(What the task asks)
Below is a listing; restate from it, character for character, the lines beginning at the line holding "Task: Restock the" and ending at the line holding "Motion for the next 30", both included.
● ● ● ● ●
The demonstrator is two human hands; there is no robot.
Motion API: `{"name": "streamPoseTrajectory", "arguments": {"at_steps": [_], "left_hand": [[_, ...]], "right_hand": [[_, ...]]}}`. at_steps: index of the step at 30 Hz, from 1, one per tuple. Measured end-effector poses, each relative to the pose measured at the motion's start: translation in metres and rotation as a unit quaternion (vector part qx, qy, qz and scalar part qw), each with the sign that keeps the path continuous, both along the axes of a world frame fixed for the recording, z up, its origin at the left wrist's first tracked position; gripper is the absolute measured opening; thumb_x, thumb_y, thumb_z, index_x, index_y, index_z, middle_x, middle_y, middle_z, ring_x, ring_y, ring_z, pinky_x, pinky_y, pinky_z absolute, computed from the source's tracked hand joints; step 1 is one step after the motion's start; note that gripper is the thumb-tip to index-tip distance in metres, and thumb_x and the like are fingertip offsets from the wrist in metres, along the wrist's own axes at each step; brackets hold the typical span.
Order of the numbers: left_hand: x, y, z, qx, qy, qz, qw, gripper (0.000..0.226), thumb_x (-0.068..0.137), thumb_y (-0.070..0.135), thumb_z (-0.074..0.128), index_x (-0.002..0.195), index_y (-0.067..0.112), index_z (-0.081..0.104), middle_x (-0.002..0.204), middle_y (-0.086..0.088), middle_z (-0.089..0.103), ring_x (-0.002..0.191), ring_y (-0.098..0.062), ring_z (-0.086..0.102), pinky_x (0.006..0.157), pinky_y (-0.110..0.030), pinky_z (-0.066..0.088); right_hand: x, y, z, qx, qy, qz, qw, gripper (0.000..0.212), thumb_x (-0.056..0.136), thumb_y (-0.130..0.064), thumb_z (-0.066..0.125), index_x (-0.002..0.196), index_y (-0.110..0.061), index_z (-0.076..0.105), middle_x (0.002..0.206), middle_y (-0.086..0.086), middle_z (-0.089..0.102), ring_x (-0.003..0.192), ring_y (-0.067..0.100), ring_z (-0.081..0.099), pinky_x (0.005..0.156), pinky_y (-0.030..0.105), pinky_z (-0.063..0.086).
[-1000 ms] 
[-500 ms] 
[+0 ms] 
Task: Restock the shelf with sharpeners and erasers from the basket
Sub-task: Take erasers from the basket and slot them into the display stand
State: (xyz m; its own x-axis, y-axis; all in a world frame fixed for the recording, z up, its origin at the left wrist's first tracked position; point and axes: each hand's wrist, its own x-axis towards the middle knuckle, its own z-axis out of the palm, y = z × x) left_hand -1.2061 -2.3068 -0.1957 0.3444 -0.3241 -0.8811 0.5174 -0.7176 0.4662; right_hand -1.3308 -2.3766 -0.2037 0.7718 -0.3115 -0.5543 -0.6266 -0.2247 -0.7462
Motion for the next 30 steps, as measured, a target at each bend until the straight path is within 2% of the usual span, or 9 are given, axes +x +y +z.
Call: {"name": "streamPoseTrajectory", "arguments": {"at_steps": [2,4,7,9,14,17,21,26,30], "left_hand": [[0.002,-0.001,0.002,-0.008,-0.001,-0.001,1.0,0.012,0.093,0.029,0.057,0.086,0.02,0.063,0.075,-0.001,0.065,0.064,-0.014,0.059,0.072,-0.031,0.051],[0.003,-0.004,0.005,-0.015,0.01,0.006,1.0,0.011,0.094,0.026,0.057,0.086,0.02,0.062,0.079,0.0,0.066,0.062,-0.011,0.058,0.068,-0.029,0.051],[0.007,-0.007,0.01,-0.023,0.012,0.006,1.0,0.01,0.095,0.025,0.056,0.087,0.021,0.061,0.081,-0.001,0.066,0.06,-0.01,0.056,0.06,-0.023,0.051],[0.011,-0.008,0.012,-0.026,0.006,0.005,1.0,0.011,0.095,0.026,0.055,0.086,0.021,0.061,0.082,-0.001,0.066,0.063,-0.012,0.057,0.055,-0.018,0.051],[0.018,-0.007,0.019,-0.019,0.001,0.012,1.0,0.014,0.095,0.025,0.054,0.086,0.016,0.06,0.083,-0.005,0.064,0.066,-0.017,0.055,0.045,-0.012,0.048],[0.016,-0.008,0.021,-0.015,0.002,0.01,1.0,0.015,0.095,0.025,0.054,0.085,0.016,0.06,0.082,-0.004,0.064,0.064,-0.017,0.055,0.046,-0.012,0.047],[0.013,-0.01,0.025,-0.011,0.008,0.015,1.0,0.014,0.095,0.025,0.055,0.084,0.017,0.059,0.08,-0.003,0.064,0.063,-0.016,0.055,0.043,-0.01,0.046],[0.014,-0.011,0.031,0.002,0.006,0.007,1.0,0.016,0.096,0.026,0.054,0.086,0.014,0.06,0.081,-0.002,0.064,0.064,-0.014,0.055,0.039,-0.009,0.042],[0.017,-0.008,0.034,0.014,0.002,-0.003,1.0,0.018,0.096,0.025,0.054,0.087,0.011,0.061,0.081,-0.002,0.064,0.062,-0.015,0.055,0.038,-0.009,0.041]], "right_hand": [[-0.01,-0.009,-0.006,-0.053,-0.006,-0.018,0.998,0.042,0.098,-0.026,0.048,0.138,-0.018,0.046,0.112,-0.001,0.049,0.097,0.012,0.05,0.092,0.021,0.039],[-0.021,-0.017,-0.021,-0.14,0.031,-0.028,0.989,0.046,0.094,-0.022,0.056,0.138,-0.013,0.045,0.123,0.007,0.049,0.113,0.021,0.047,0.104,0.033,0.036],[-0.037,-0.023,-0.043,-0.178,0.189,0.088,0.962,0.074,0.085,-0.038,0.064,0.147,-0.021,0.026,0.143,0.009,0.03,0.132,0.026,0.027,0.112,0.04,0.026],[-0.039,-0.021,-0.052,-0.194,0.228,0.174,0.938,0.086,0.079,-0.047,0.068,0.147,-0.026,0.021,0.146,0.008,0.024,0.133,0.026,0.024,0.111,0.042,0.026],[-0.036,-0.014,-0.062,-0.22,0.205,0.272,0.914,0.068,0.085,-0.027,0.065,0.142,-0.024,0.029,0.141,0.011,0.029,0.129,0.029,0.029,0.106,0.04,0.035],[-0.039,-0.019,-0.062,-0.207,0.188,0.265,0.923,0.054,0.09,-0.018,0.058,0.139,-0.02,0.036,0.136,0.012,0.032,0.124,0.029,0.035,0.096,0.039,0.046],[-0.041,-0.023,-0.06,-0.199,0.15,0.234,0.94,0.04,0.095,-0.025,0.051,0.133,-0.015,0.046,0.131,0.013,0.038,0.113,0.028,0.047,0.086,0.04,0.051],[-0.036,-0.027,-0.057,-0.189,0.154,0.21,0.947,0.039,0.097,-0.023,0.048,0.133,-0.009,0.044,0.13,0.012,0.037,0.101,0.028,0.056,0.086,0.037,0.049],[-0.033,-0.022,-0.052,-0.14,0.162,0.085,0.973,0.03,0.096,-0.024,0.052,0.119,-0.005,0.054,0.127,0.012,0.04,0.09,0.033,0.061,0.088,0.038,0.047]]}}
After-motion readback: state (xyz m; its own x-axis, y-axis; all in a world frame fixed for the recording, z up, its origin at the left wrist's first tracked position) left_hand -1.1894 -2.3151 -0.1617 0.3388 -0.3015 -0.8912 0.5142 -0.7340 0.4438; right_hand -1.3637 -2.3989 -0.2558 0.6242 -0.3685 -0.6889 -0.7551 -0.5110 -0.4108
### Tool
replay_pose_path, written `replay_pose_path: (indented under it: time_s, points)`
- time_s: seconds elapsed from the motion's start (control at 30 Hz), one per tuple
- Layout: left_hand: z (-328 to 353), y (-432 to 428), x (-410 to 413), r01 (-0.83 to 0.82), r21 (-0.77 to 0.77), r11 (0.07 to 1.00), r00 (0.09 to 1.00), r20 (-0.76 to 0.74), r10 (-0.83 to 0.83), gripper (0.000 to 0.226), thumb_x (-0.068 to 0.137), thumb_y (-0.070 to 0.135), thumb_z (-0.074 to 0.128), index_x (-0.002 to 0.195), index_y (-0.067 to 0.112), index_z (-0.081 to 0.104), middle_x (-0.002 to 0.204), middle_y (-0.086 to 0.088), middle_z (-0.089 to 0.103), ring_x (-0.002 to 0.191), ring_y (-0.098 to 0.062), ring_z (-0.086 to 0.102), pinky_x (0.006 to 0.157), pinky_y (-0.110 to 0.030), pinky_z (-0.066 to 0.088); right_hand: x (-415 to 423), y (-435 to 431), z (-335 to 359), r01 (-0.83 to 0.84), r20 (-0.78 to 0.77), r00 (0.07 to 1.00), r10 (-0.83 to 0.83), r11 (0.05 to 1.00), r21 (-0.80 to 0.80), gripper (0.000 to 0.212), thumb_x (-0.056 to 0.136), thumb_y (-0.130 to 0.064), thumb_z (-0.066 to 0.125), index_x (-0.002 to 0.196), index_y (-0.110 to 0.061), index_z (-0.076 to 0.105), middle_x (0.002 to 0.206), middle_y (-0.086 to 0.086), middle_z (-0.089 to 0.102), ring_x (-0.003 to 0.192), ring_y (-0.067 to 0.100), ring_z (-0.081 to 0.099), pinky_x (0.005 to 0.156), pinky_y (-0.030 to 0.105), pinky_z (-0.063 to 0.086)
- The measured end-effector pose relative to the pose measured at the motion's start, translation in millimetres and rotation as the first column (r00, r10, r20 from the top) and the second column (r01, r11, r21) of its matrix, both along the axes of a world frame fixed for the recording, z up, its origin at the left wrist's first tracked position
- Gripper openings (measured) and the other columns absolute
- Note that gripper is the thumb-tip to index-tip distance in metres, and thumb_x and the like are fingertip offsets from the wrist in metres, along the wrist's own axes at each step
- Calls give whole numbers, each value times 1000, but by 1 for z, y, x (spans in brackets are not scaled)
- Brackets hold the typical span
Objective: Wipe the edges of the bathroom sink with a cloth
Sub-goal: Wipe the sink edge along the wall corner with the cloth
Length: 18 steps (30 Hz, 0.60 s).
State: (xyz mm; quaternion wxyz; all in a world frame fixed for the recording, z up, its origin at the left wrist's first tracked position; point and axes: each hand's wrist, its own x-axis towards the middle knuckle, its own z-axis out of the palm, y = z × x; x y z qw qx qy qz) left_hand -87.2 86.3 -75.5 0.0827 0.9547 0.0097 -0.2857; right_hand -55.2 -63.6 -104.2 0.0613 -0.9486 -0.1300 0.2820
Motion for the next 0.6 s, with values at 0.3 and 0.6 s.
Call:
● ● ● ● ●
(Written answer)
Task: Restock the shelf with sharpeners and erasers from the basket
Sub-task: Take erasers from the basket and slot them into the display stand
State: (xyz m; its own x-axis, y-axis; all in a world frame fixed for the recording, z up, its origin at the left wrist's first tracked position; point and axes: each hand's wrist, its own x-axis towards the middle knuckle, its own z-axis out of the palm, y = z × x) left_hand -1.2061 -2.3068 -0.1957 0.3444 -0.3241 -0.8811 0.5174 -0.7176 0.4662; right_hand -1.3308 -2.3766 -0.2037 0.7718 -0.3115 -0.5543 -0.6266 -0.2247 -0.7462
Motion for the next 30 steps, as measured, a target at each bend until the straight path is within 2% of the usual span, or 9 are given, axes +x +y +z.

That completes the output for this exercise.